Netanyahu espère que la crise avec l’Iran facilitera le retour des otages détenus à Gaza
Netanyahu espère que la crise avec l’Iran facilitera le retour des otages détenus à Gaza

Le Premier ministre israélien Benjamin Netanyahu a déclaré dimanche 29 juin que la récente guerre de 12 jours entre Israël et l’Iran avait ouvert une « opportunité » pour résoudre l’un des dossiers les plus sensibles de son gouvernement : le retour des otages israéliens détenus par le Hamas dans la bande de Gaza depuis l’attaque du 7 octobre 2023.

Lors d’une visite à l’Institut Weizmann des sciences, touché par un tir de missiles iraniens durant le conflit, Netanyahu a affirmé que cette crise régionale avait « changé la donne » diplomatiquement et stratégiquement. Il a indiqué que la priorité absolue de son gouvernement restait la libération des captifs, en soulignant que la situation actuelle pourrait créer des leviers supplémentaires en vue d’un règlement.

Cette déclaration intervient alors que son témoignage prévu cette semaine dans son procès pour corruption a été suspendu pour des raisons officiellement liées à « des circonstances diplomatiques et sécuritaires exceptionnelles ». Ce report a immédiatement alimenté des spéculations sur la possible avancée de pourparlers indirects avec le Hamas, potentiellement sous médiation étrangère.

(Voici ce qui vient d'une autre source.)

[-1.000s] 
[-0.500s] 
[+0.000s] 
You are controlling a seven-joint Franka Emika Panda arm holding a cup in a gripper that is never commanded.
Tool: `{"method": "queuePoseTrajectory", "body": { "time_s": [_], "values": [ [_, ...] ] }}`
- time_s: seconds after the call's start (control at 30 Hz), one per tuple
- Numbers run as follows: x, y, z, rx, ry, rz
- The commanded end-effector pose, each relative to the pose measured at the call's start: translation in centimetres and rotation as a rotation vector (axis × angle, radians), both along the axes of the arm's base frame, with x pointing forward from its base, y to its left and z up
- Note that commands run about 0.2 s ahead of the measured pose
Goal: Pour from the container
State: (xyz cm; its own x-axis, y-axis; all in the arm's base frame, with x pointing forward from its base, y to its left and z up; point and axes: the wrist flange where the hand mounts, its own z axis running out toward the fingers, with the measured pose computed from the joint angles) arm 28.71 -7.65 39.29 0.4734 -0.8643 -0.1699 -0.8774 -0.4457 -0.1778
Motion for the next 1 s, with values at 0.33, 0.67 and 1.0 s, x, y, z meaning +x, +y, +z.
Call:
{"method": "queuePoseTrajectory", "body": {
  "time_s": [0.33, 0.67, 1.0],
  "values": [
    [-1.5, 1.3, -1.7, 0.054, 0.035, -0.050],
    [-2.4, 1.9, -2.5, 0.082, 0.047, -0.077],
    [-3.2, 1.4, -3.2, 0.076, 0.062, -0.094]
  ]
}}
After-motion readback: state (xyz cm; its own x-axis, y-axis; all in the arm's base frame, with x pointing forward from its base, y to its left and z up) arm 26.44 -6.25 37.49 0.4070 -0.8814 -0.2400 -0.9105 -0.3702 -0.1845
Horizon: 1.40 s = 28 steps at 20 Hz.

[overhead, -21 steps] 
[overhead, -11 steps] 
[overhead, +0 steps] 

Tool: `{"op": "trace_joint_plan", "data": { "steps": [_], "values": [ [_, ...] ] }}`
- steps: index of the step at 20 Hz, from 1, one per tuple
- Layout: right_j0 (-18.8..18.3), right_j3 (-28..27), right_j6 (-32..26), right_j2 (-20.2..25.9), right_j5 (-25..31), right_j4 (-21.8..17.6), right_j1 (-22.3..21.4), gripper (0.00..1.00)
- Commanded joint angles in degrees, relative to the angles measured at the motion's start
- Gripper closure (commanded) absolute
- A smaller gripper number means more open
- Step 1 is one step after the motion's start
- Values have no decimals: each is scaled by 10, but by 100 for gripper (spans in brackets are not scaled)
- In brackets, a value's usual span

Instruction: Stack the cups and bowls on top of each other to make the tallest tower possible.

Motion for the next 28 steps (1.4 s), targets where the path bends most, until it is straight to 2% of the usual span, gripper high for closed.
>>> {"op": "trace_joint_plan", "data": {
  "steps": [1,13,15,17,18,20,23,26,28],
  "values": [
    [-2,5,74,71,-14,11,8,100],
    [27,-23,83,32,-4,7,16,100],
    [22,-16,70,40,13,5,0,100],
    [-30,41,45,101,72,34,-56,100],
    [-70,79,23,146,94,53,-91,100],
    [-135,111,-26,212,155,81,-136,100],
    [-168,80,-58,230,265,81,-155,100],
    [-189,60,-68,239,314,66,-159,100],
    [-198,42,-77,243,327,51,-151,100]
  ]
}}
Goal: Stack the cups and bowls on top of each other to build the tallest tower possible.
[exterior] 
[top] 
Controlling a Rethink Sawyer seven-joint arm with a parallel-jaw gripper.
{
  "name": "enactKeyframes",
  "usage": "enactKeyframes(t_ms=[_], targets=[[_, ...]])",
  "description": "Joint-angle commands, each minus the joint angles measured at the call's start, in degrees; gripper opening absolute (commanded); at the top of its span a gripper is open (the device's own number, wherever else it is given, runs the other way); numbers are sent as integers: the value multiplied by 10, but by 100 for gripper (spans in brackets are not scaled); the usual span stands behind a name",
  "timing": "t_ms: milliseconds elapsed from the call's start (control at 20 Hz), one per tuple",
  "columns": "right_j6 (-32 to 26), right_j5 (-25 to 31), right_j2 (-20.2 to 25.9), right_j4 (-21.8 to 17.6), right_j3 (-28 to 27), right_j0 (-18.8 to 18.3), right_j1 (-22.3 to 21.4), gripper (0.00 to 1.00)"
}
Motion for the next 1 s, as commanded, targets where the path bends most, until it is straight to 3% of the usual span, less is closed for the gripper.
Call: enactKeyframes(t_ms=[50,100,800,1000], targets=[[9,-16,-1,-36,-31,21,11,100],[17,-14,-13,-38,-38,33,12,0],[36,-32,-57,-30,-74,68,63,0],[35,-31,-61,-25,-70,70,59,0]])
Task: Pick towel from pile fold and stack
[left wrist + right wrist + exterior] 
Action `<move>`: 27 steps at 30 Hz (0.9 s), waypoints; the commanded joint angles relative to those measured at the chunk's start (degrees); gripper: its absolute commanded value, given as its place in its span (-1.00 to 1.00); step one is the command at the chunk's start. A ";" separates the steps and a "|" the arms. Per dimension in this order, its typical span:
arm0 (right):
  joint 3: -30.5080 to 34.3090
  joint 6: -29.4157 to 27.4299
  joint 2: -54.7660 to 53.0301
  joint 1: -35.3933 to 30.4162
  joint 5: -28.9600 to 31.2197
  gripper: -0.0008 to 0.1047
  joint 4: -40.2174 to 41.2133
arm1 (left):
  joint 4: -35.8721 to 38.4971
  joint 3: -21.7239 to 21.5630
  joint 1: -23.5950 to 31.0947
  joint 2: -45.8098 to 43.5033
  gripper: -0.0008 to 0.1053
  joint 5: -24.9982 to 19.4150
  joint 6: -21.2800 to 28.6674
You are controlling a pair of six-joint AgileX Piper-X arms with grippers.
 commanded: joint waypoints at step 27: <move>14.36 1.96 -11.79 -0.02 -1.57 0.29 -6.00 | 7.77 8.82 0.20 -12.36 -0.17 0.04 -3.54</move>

Des associations représentant les familles d’otages ont salué la déclaration de Netanyahu, tout en appelant à des actions concrètes. « C’est la première fois depuis des semaines que nous entendons une déclaration claire d’engagement », a commenté un porte-parole du Collectif des Familles des Otages, ajoutant : « Nous espérons que cela ne restera pas qu’un effet d’annonce. »

Le Premier ministre israélien, qui fait face à une pression croissante sur la scène intérieure en raison de son procès en cours et de la prolongation du conflit à Gaza, pourrait tirer parti de cette « fenêtre » pour avancer sur le front humanitaire, tout en consolidant son image de leader en période de crise.

Aucune confirmation officielle n’a encore été donnée quant à l’éventualité de nouveaux pourparlers en vue d’un accord d’échange. Mais l’évolution récente du contexte géopolitique régional, marqué par la confrontation directe entre Israël et l’Iran, pourrait en effet redéfinir les priorités de toutes les parties en présence.